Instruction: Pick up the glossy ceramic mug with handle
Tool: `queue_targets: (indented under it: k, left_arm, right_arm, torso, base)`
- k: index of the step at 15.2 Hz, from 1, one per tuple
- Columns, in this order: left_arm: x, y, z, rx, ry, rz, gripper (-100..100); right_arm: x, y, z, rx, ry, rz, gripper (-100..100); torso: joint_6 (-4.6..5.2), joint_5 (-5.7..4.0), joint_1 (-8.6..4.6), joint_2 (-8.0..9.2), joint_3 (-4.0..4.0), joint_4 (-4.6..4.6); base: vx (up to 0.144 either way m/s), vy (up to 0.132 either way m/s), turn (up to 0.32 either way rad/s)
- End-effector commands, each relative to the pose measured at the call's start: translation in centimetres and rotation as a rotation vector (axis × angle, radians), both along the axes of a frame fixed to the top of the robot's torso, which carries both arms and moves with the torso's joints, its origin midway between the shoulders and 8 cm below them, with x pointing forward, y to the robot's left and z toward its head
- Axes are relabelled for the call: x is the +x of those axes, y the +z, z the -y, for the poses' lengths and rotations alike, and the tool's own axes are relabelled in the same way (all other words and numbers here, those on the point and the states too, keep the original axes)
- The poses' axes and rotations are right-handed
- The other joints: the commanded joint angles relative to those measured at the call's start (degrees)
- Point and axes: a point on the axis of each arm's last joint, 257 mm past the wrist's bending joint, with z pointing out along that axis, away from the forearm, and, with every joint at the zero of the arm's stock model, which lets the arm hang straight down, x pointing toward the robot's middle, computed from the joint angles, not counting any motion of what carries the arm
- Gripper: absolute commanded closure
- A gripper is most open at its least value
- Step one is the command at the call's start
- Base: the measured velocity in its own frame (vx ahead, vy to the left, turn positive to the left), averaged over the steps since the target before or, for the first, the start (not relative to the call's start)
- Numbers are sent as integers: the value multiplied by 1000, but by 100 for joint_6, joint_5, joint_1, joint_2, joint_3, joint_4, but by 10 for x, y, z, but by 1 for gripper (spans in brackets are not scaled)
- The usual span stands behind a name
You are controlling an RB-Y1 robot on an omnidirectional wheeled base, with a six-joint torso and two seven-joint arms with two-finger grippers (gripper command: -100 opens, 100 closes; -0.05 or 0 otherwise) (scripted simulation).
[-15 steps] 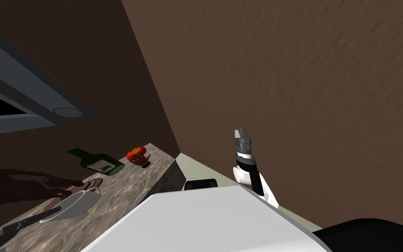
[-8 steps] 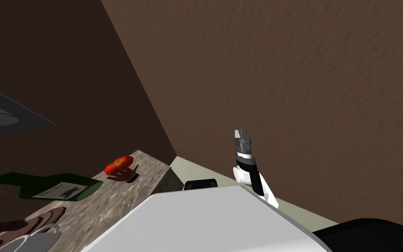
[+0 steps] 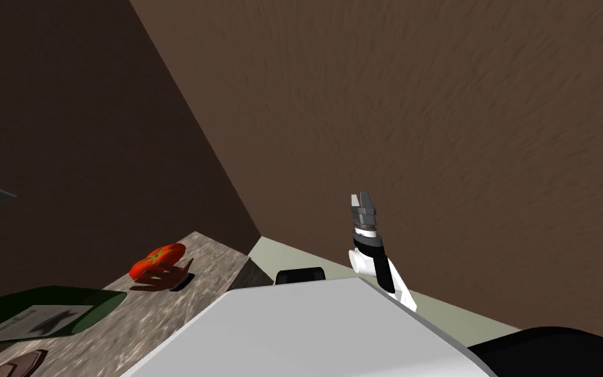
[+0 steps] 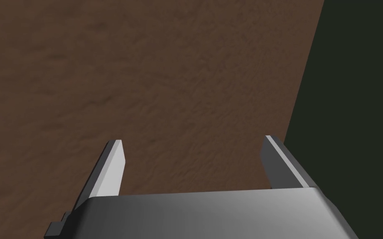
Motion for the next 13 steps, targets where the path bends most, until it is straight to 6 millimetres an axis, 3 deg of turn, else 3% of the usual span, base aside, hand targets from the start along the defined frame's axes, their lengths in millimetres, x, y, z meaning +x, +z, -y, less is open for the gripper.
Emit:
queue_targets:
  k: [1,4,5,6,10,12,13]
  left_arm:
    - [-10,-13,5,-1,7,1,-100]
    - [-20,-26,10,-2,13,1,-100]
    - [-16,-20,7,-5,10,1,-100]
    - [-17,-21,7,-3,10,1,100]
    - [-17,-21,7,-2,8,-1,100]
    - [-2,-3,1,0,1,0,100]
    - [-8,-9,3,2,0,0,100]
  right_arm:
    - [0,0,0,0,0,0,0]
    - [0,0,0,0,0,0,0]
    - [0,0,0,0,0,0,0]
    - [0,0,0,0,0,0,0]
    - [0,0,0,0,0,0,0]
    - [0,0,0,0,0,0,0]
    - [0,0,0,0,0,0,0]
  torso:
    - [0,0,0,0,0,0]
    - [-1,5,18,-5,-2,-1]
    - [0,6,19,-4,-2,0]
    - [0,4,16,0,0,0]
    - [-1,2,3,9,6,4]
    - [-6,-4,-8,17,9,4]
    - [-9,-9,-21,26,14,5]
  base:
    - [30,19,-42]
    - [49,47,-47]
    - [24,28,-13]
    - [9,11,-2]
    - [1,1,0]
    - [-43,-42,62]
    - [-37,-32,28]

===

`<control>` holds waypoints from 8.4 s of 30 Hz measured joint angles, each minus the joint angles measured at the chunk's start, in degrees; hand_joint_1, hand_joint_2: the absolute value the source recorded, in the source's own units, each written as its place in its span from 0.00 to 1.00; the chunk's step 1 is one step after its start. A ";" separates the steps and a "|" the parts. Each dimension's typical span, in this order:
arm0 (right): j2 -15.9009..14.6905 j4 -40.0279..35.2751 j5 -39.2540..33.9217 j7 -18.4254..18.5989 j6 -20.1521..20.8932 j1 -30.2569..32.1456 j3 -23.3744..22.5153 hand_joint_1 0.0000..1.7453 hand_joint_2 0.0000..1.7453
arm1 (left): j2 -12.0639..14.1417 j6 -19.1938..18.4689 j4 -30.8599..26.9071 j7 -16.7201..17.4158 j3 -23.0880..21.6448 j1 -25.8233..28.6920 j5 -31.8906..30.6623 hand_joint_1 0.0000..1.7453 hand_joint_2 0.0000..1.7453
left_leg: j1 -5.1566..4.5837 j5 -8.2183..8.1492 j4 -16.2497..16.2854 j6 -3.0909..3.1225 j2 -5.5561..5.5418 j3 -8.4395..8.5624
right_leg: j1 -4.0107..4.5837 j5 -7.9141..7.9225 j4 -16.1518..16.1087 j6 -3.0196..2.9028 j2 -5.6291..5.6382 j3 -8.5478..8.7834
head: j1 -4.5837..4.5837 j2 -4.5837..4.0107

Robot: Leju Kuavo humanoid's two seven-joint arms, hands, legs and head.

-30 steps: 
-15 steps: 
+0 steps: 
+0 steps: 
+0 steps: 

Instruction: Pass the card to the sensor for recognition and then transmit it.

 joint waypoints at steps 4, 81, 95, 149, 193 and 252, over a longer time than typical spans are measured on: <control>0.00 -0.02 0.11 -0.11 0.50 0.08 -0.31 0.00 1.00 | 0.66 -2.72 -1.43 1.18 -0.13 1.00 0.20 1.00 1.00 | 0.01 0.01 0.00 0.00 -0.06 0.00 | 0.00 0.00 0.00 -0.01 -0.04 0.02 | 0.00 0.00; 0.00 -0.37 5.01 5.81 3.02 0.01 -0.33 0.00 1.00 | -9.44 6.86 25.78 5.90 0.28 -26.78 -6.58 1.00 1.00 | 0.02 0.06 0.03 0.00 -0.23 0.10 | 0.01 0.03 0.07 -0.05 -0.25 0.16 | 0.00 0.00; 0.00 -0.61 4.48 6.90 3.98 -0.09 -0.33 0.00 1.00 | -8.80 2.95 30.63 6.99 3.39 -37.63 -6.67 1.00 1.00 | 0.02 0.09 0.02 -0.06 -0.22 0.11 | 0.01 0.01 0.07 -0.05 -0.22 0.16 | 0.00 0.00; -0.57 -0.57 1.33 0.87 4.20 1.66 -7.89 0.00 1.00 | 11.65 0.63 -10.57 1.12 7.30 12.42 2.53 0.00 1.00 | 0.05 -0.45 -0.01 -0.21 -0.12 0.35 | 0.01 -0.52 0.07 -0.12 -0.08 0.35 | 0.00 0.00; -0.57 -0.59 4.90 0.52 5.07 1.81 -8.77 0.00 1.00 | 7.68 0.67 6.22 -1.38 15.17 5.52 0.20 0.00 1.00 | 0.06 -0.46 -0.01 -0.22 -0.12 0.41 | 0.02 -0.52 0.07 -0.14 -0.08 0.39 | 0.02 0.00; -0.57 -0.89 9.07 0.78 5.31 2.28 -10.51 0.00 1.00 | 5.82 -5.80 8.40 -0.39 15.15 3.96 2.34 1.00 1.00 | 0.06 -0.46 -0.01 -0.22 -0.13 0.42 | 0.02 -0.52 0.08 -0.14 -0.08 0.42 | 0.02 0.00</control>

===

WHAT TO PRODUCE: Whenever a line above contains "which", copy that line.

WORKED SOLUTION:
- End-effector commands, each relative to the pose measured at the call's start: translation in centimetres and rotation as a rotation vector (axis × angle, radians), both along the axes of a frame fixed to the top of the robot's torso, which carries both arms and moves with the torso's joints, its origin midway between the shoulders and 8 cm below them, with x pointing forward, y to the robot's left and z toward its head
- Point and axes: a point on the axis of each arm's last joint, 257 mm past the wrist's bending joint, with z pointing out along that axis, away from the forearm, and, with every joint at the zero of the arm's stock model, which lets the arm hang straight down, x pointing toward the robot's middle, computed from the joint angles, not counting any motion of what carries the arm

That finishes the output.